_Exercise brief_: Each line of the data has to be transcribed exactly.

______________________________

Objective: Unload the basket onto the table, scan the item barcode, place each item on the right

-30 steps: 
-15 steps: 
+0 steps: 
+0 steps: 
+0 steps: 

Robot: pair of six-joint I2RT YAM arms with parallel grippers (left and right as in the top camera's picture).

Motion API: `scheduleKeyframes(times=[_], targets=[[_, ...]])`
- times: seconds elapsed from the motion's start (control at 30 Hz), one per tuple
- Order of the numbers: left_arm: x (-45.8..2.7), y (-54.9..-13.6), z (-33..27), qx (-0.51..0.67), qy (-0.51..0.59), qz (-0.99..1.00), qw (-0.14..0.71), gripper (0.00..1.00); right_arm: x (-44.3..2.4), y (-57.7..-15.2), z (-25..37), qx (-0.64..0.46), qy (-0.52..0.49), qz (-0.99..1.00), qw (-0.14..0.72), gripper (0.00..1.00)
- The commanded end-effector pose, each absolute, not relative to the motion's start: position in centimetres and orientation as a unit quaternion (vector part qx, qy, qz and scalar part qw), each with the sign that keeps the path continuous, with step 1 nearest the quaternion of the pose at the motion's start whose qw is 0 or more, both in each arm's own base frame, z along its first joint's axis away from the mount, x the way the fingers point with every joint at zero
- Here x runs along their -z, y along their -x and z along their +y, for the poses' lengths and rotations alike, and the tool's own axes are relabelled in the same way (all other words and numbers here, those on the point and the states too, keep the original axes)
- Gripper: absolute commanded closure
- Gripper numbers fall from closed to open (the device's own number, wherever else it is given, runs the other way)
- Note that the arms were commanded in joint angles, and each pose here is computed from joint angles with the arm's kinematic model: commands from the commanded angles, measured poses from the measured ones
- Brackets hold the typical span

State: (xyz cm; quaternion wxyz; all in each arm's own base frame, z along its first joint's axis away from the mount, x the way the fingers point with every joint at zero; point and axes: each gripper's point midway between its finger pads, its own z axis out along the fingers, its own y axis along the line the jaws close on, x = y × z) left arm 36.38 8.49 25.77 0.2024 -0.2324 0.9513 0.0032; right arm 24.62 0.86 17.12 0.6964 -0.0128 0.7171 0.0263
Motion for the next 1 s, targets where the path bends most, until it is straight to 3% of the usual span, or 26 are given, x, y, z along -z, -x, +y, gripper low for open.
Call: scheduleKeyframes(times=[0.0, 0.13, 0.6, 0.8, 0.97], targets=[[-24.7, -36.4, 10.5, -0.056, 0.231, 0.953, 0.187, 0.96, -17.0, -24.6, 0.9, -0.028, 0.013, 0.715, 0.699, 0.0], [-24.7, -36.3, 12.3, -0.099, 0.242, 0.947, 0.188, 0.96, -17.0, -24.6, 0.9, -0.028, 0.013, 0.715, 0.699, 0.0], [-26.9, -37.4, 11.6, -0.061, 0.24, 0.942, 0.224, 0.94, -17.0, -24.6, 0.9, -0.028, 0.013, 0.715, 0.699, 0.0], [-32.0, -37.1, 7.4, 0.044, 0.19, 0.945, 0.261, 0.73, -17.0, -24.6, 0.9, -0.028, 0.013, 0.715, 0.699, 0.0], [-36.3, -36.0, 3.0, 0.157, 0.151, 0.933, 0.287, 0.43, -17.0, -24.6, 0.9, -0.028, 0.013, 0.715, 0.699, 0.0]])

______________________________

_Answer to this task_:
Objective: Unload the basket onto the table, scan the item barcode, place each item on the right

-30 steps: 
-15 steps: 
+0 steps: 
+0 steps: 
+0 steps: 

Robot: pair of six-joint I2RT YAM arms with parallel grippers (left and right as in the top camera's picture).

Motion API: `scheduleKeyframes(times=[_], targets=[[_, ...]])`
- times: seconds elapsed from the motion's start (control at 30 Hz), one per tuple
- Order of the numbers: left_arm: x (-45.8..2.7), y (-54.9..-13.6), z (-33..27), qx (-0.51..0.67), qy (-0.51..0.59), qz (-0.99..1.00), qw (-0.14..0.71), gripper (0.00..1.00); right_arm: x (-44.3..2.4), y (-57.7..-15.2), z (-25..37), qx (-0.64..0.46), qy (-0.52..0.49), qz (-0.99..1.00), qw (-0.14..0.72), gripper (0.00..1.00)
- The commanded end-effector pose, each absolute, not relative to the motion's start: position in centimetres and orientation as a unit quaternion (vector part qx, qy, qz and scalar part qw), each with the sign that keeps the path continuous, with step 1 nearest the quaternion of the pose at the motion's start whose qw is 0 or more, both in each arm's own base frame, z along its first joint's axis away from the mount, x the way the fingers point with every joint at zero
- Here x runs along their -z, y along their -x and z along their +y, for the poses' lengths and rotations alike, and the tool's own axes are relabelled in the same way (all other words and numbers here, those on the point and the states too, keep the original axes)
- Gripper: absolute commanded closure
- Gripper numbers fall from closed to open (the device's own number, wherever else it is given, runs the other way)
- Note that the arms were commanded in joint angles, and each pose here is computed from joint angles with the arm's kinematic model: commands from the commanded angles, measured poses from the measured ones
- Brackets hold the typical span

State: (xyz cm; quaternion wxyz; all in each arm's own base frame, z along its first joint's axis away from the mount, x the way the fingers point with every joint at zero; point and axes: each gripper's point midway between its finger pads, its own z axis out along the fingers, its own y axis along the line the jaws close on, x = y × z) left arm 36.38 8.49 25.77 0.2024 -0.2324 0.9513 0.0032; right arm 24.62 0.86 17.12 0.6964 -0.0128 0.7171 0.0263
Motion for the next 1 s, targets where the path bends most, until it is straight to 3% of the usual span, or 26 are given, x, y, z along -z, -x, +y, gripper low for open.
Call: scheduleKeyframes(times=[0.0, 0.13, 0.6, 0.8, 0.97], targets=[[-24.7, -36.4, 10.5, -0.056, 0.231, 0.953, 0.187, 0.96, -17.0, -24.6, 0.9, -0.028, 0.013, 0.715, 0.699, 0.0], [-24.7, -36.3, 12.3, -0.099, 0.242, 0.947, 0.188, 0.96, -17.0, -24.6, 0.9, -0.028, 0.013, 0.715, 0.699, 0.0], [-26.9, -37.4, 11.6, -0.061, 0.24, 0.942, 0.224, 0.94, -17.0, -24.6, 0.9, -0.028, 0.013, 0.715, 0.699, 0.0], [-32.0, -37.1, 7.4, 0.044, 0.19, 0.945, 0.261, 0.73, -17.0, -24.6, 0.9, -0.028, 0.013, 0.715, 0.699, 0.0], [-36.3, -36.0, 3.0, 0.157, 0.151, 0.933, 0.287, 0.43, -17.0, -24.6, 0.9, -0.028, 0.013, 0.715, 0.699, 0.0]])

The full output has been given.